In some implementations, the other operational mode is a calibration or monitoring mode of the transceiver circuit prior or subsequent to the detection mode. The control circuit may be configured to adjust the frequency synthesizer to the frequency outside the transmit frequency band during the calibration or monitoring mode. In some implementations, the calibration or monitoring mode includes a transmitter and/or a receiver calibration/monitoring mode of the transceiver circuit. Examples for transmitter calibrations for FMCW radar are output power calibration, frequency sweep calibration, phase noise calibration, timing calibration, or antenna calibration. Examples for receiver calibrations for FMCW radar are gain calibration, phase calibration, frequency response calibration, timing calibration, or noise figure calibration.

In some implementations, the transmitter calibration mode is a power calibration mode or a phase calibration mode of the transceiver circuit. The control circuit may be configured to adjust the frequency synthesizer to a first frequency outside the transmit frequency band during the power calibration mode. The control circuit may be configured to adjust the frequency synthesizer to a second frequency outside the transmit frequency band during the phase calibration mode. The first and the second frequencies may be different frequencies. In this way, widening of the spectral density may be achieved.

In some implementations, the control circuit is further configured to, in the detection mode, vary a target frequency of the frequency synthesizer outside the transmit frequency band during a settling time interval of a PLL (of the frequency synthesizer) between the end of a first chirp and the start of a (directly) subsequent second chirp. During an FMCW radar chirp, an occupied frequency spectrum of wanted emissions is between the minimum and the maximum frequency. During the settling time interval of the PLL between subsequent FMCW radar chirps, the occupied frequency spectrum is outside transmit frequency band, for example, below or above the transmit frequency band. In this way, spectral spikes in the transmit frequency band may be reduced, for example. By reducing a height of the spikes the maximum allowed emitted power density during the radar chirps may be increased, thus allowing a larger range of operation. By widening the spectral density of the radar sequence, the requirements of OOB (Out of Band) emissions can be relaxed to higher frequency offsets relative to the center frequency of the radar cycle.

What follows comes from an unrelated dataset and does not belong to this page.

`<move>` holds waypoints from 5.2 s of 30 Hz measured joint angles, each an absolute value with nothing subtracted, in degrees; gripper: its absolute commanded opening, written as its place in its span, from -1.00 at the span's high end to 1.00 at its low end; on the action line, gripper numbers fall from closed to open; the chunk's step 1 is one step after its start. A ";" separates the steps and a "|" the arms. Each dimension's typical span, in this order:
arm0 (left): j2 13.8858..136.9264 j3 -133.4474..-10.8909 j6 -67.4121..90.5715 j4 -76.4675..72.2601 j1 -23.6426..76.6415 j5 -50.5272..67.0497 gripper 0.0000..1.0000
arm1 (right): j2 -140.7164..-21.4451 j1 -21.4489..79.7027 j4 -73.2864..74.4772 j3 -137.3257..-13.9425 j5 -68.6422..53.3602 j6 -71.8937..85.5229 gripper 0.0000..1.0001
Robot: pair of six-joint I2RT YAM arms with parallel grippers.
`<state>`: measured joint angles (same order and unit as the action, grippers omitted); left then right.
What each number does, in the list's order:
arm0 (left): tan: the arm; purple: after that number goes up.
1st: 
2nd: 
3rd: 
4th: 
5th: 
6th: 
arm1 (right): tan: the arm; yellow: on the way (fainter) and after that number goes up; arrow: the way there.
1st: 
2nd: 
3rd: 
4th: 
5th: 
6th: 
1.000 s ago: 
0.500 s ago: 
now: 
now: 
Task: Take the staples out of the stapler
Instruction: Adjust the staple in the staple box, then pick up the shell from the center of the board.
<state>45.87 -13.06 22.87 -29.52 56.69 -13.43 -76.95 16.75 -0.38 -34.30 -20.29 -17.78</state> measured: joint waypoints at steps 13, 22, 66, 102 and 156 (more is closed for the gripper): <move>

In some implementations, the control circuit is configured to adjust, in the other operational mode, the frequency synthesizer to a frequency between a spurious emission spectrum and the transmit frequency band. Here, spurious emission refers to an emission on a frequency, or frequencies, which are outside the transmit frequency band and the level of which may be reduced without affecting the corresponding transmission of information. Spurious emissions include harmonic emissions, parasitic emissions, intermodulation products and frequency conversion products but exclude out-of-band emissions. Out-of-band emission refers to an emission on a frequency or frequencies immediately outside the transmit frequency band which results from a modulation process, but excluding spurious emissions. This is, the out-of-band (OOB) emission spectrum is between the spurious emission spectrum and the transmit frequency band.

Thus, the control circuit may be configured to adjust, in the other operational mode, the frequency synthesizer to a frequency in a frequency spectrum between spurious intermodulation products and the transmit frequency band.

According to a second aspect, the present disclosure proposes a radar method. The radar method includes setting different operational modes of a radar transceiver circuit. In a detection mode, the transceiver circuit can be controlled emit at least one sequence (or a frame) of subsequent FMCW radar chirps in a transmit frequency band between a minimum frequency and a maximum frequency. In another operational mode different from the detection mode, the transceiver circuit can be controlled perform one or more other operations of the transceiver circuit by adjusting the frequency synthesizer to a frequency outside the transmit frequency band.

According to a further aspect, the present disclosure proposes a radar apparatus. The radar apparatus includes a transceiver circuit having a phase-locked loop (PLL) with a frequency synthesizer. The radar apparatus also includes a control circuit configured to cause the transceiver circuit to emit a sequence of subsequent FMCW radar chirps in a transmit frequency band between a minimum frequency and a maximum frequency. The control circuit is configured to vary a target frequency of the frequency synthesizer outside the transmit frequency band during a settling time interval of the PLL between the end of a first chirp and the start of a subsequent second chirp.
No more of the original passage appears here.